A very simple proof can be given using affine transformations of the plane: a 90 degree rotation which exchanges the line segments is given by the product of two affine transformations – first rotate by 45 degrees and homotet (is that a word?) by sqrt(2) at a(n appropriate) vertex, second rotate by 45 degrees and homotet by sqrt(2)^(-1) at the diagonal vertex.

2. Greg Muller Says:

Leuffi,
I’m not totally sure I follow your proof. Which vertex is the diagonal vertex? Also, I think the word you are looking for is ‘homothet’, as in what you do to make something into a homothetic thing, but why use that when you can say ‘scale’?

• steve gray Says:

Napoleon and Van Aubel can both be proved the same way. Without overdoing the details, the concept is to displace one vertex of the original n-gon (n=3 or 4) and note that the resulting displacements of two vertices of the first constructed n-gon are related to each other by being equal in length and at a certain angle g to each other where g=360/n. Use this displacement n-2 times and you can get a regular n-gon. If this is not clear, I can probably rewrite it to be even less clear.

3. Greg Muller Says:

Oh, random question for smart people who might be reading this. The resources online frequently mention that both this and Napolean’s theorem are special cases of the Petr-Douglas-Neumann Theorem. However, the internet seems to be lacking in facts about this theorem. Anyone know it?

• steve gray Says:

Greg – See the Math Monthly, March 2003, where I published a big generalization of the Petr-Douglas-Neumann theorem. I have an even further generalization which is not published.

Know it? I love the Petr-Douglas-Neumann Trio! That one guy was gooned. Oh… theorem? No, don’t know it. Are they good?

5. Heinrich Says:

That’s a very nice proof.
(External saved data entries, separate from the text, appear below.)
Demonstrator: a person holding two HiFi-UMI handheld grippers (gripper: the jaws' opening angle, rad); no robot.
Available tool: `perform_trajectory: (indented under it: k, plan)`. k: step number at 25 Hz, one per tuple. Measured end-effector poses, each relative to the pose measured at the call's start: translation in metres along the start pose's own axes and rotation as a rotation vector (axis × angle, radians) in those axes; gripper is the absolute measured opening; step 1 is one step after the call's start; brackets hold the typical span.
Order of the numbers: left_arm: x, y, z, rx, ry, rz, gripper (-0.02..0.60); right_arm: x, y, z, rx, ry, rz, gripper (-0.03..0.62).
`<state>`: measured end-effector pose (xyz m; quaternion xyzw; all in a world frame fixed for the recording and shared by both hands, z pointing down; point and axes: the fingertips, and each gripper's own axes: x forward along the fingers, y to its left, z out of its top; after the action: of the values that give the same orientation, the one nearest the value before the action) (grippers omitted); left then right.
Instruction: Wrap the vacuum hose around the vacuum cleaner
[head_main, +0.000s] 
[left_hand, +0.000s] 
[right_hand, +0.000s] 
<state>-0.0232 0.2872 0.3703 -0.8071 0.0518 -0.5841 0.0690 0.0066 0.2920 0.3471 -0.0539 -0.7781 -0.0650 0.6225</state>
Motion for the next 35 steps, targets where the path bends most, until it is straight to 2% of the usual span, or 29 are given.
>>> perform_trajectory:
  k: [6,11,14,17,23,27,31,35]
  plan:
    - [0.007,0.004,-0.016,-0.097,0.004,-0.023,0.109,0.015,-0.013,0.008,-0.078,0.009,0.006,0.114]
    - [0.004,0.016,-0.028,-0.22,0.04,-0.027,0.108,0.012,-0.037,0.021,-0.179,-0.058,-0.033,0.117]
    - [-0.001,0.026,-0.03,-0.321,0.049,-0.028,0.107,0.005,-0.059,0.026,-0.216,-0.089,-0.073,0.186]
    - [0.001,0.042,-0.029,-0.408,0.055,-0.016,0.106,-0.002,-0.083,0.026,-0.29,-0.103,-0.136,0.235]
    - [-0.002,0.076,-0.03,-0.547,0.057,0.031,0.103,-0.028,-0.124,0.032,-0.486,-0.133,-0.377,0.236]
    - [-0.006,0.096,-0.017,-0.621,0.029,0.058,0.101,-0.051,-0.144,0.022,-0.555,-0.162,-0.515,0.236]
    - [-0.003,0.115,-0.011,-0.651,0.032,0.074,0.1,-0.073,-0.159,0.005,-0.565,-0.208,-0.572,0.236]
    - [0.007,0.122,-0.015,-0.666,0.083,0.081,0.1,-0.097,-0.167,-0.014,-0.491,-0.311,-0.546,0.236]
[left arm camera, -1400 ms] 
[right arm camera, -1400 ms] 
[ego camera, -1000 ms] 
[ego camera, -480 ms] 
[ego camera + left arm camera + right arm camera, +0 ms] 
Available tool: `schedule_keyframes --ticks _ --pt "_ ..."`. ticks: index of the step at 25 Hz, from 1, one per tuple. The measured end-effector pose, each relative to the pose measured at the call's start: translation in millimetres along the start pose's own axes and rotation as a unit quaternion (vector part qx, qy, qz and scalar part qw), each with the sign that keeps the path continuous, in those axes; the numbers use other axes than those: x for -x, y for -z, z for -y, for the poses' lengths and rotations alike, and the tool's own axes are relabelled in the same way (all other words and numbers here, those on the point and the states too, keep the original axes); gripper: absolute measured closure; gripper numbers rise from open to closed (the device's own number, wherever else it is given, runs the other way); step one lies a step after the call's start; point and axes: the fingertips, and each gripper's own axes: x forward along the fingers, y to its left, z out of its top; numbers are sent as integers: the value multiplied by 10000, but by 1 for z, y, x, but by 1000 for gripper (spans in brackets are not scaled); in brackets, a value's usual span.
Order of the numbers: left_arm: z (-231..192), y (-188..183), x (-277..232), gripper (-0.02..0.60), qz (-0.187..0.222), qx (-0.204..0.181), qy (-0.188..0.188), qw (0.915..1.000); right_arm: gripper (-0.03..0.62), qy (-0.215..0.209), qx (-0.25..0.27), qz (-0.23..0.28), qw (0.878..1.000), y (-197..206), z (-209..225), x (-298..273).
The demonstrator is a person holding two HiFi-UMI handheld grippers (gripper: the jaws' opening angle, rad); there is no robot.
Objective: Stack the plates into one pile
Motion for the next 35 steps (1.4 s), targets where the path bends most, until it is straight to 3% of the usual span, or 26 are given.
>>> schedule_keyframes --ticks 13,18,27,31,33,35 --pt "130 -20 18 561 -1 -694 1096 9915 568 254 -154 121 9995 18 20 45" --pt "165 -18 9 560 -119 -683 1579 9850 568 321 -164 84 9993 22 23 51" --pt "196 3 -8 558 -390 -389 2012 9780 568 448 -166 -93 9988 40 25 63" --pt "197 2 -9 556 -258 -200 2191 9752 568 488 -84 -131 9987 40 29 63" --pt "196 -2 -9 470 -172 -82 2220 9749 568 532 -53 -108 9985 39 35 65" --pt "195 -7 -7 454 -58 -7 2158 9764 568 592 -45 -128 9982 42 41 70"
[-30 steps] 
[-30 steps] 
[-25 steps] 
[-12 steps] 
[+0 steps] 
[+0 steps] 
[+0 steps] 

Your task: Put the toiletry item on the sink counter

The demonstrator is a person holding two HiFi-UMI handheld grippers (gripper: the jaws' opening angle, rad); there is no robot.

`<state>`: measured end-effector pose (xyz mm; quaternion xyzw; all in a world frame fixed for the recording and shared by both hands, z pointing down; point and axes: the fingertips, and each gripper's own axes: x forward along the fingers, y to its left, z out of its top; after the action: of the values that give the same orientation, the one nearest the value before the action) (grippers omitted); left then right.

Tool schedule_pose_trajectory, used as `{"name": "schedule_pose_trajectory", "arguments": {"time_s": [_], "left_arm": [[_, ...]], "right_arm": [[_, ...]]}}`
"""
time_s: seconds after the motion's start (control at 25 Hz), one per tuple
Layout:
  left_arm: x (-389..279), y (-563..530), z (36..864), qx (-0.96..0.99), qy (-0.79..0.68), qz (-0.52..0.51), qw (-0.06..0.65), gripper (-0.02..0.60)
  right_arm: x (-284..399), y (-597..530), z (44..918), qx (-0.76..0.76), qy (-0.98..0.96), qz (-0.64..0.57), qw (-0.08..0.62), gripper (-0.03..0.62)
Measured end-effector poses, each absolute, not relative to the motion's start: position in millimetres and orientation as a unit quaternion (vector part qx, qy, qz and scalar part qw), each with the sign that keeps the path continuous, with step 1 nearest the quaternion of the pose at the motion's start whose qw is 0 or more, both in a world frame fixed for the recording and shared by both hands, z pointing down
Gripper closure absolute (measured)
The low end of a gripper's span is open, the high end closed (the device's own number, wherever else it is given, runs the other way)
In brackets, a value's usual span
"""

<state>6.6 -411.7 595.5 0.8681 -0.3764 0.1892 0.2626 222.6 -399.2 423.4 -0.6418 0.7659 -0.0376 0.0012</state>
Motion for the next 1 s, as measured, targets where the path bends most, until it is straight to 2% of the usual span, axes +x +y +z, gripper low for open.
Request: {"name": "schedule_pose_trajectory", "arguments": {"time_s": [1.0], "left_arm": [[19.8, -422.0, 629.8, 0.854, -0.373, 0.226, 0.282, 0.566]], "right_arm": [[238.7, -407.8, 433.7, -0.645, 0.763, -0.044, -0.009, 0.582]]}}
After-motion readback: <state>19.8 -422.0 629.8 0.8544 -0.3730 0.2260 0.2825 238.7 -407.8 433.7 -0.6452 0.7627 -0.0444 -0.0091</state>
Despite being with vectors, it’s not with coordinates: you choose vectors that arise naturally and not an arbitrary and ill-fitting basis for monstrous calculations.

But you’re too quick at the last step, it’s not clear that

purple * red = 0 /\ pink * blue = 0 /\ |purple|=|red| /\ |pink|=|blue|
=> (purple + blue) * (pink + red) = 0

In fact, this is wrong in 3 dimensions (pink=purple=e1, red=e2, blue=e3) , so some more insight is required here. The insight is of course that

i*purple = red /\ pink = i * blue
=> i * (purple + blue) = red + pink

Note that orientation matters, pink = -i* blue is not enough.

PS: How do I use LaTeX in comments?

6. missanderson08 Says:

that is cool how did you come up with that text me back please

7. Greg Muller Says:

Heinrich,
Thats a good point, that the way I say it seems a bit quick. I wrote ‘is perpendicular’, but in my head it was always ‘is a 90 degree rotation’, and specifically, the same 90 degree rotation each time. While perpendicularity isn’t necessarily additive, linear maps like rotation most certainly are. Of course, the quickest way to label this rotation is as i, as you point out.

Latex in comments is done with a $, then the word ‘latex’ with no space or quotation marks, followed by a space, the Latex code, and another$ symbol. I’d write it out, but I don’t know the syntax for a literal environment in wordpress.

8. uthek Says:

Without the pictures I would have just been confused. *has no buisness looking at anything math related* n_n;

9. jd2718 Says:

I didn’t even know about Von Aubel until this summer. Andy Fox had a way cool post on using complex numbers (do I hear “vectors”?) in his proof.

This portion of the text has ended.